I’ve always been a spiritual person, but most of the people who’re reading this blog probably haven’t heard me say it. Throughout my life, I’ve watched in fascination, from afar, as business-oriented spiritual machines have come and gone…in other words, spiritual ministries that have turned religion into big business. I admit I’ve been skeptical of them. I ended up with a belief that it isn’t possible to run a huge ministry without falling prey to the negatives of big business. This weekend when I visited Houston’s Lakewood Church and heard Joel Osteen preach, however, I believe I might have found a big ministry (and I do mean big–nearly 16,000 in the church with us) that has been able to retain most of it’s spiritual integrity–or is it me that has changed?

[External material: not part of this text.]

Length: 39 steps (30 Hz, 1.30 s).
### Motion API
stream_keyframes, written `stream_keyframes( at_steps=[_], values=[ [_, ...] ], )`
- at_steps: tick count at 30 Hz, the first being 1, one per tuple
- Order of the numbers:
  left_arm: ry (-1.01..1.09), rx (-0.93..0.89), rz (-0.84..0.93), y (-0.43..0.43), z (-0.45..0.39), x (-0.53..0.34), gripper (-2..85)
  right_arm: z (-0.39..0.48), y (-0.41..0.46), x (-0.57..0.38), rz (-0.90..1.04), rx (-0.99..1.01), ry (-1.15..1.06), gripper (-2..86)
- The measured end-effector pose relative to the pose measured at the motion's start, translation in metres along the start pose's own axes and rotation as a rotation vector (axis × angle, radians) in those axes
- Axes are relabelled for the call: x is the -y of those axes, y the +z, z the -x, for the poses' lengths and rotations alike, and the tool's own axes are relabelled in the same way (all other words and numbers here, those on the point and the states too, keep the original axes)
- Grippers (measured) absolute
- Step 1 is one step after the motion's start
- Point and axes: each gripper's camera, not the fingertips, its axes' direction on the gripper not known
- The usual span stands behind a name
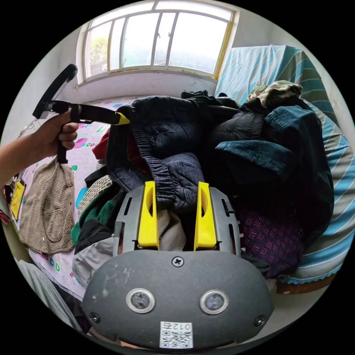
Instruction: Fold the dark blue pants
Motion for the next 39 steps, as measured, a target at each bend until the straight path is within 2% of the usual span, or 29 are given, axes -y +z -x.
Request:
stream_keyframes(
  at_steps=[2, 4, 6, 8, 14, 18, 22, 26, 30, 33, 39],
  values=[
    [0.067, -0.035, 0.031, 0.017, -0.004, 0.014, 9.2, 0.0, -0.002, 0.021, 0.007, 0.033, 0.027, 13.3],
    [0.051, -0.063, 0.034, 0.023, -0.003, 0.019, 7.0, 0.0, -0.023, 0.047, -0.047, 0.068, 0.069, 8.8],
    [0.014, -0.168, 0.007, 0.019, 0.001, 0.02, 4.9, -0.004, -0.05, 0.066, -0.111, 0.109, 0.117, 7.1],
    [-0.086, -0.356, -0.084, 0.004, 0.013, 0.015, 3.0, -0.009, -0.075, 0.084, -0.153, 0.171, 0.165, 5.9],
    [-0.256, -0.688, -0.19, -0.027, 0.027, 0.007, 1.1, -0.049, -0.132, 0.112, -0.345, 0.614, 0.412, 2.7],
    [-0.157, -0.675, -0.186, -0.046, 0.005, 0.012, 1.0, -0.05, -0.166, 0.117, -0.45, 0.76, 0.508, 1.5],
    [-0.09, -0.665, -0.189, -0.062, -0.017, 0.002, 0.8, -0.023, -0.206, 0.112, -0.506, 0.757, 0.498, 0.8],
    [-0.113, -0.7, -0.221, -0.071, -0.008, -0.041, 0.7, 0.012, -0.22, 0.073, -0.552, 0.781, 0.524, 0.7],
    [-0.218, -0.788, -0.273, -0.075, 0.018, -0.089, 0.9, 0.03, -0.205, 0.004, -0.694, 0.946, 0.695, 0.6],
    [-0.241, -0.837, -0.31, -0.086, 0.02, -0.109, 1.0, 0.056, -0.22, -0.001, -0.744, 0.958, 0.666, 0.5],
    [-0.119, -0.826, -0.384, -0.139, -0.016, -0.123, 1.2, 0.107, -0.256, -0.028, -0.857, 0.995, 0.619, 0.2]
  ],
)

I first heard about Joel Osteen from my brother who had read a couple of his books and found them to be authentic and inspiring. I had listened to Joel Osteen on my Nook almost every night for about a year, until I gave the Nook to my daughter Maggie. Since I’m in Houston, where Joel and his wife conduct their main congregation, we decided to go.

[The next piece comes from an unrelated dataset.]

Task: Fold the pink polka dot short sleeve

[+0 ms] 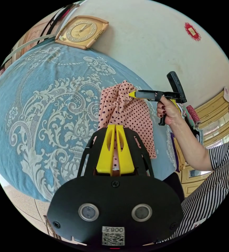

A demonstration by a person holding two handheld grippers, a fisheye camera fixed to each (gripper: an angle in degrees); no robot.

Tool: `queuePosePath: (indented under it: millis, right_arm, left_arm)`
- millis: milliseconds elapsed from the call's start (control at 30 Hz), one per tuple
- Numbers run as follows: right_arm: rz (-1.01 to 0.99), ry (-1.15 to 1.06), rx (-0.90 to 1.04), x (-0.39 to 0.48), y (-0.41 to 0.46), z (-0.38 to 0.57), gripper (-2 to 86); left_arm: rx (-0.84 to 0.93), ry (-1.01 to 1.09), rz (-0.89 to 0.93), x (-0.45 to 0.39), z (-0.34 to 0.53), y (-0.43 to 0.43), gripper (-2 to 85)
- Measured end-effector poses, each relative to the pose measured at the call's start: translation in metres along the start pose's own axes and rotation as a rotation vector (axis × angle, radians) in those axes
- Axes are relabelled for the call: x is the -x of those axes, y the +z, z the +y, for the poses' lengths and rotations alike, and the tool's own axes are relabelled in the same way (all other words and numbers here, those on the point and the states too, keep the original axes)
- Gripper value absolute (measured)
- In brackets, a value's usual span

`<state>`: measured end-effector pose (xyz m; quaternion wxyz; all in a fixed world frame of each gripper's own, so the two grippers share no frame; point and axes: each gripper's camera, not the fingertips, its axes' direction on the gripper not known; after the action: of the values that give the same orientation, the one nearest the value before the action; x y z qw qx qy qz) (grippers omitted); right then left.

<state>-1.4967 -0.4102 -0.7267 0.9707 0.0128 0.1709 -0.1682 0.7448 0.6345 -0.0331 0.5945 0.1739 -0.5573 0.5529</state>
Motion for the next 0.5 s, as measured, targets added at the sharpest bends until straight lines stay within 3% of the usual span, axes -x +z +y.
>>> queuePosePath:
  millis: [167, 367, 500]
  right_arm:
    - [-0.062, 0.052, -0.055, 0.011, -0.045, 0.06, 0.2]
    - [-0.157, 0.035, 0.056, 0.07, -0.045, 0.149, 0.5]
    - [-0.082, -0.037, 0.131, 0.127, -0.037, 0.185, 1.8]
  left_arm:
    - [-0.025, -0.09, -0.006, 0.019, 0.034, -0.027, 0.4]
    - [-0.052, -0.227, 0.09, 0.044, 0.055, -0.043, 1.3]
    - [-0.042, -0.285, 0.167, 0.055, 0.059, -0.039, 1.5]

I expected to feel about Lakewood as I’ve felt about other humongous churches–skeptical and a little angry for good measure. However, I found it to be very sincere. I guess you can’t be around 16,000 inspired people without feeling inspired yourself. I expected to feel as though the church was using religion to make money. There was indeed a bookstore, and an offering was taken. But in spite of all that and the fact that the church is in the stadium where a basketball team used to play, I felt the opposite of the bitterness I had expected to feel. While I was standing in line to buy my niece and myself souvenir cross necklaces and little fish-shaped mints, I suddenly felt as though I was in a place where they knew how to use business to build spirit. What?!

I realize I might just be wishing for this kind of religious turnabout, since I am tired of feeling ashamed of being a Christian, but I couldn’t help myself. The whole experience calmed me down. As I watched Joel meet with people–one by one, one after the other for more than an hour after the service–I couldn’t help but believe the gentleman really does have integrity and a great big heart, and a whole heck of  lot of patience.

My Lakewood experience also did something else for me, besides removing some of my skepticism. It made me believe a little more that dreaming big could actually get me somewhere. I guess that’s what I’m doing by having sold my house and buying the Jeep and taking off into the wild blue yonder. I don’t really know I’m going to get anywhere with this adventure. I’m not even sure where I’m heading in the end. But I know some things about my big dream. I want to help people express themselves effectively. I want to experience and propagate the arts. I want to love the world and sneeze out joy wherever I go–for me as well as for anyone else who is standing within contagious range.

Check with me in 3 1/2 years. I think that’s how long Joel and Victoria said they dreamed before their stadium church became a reality.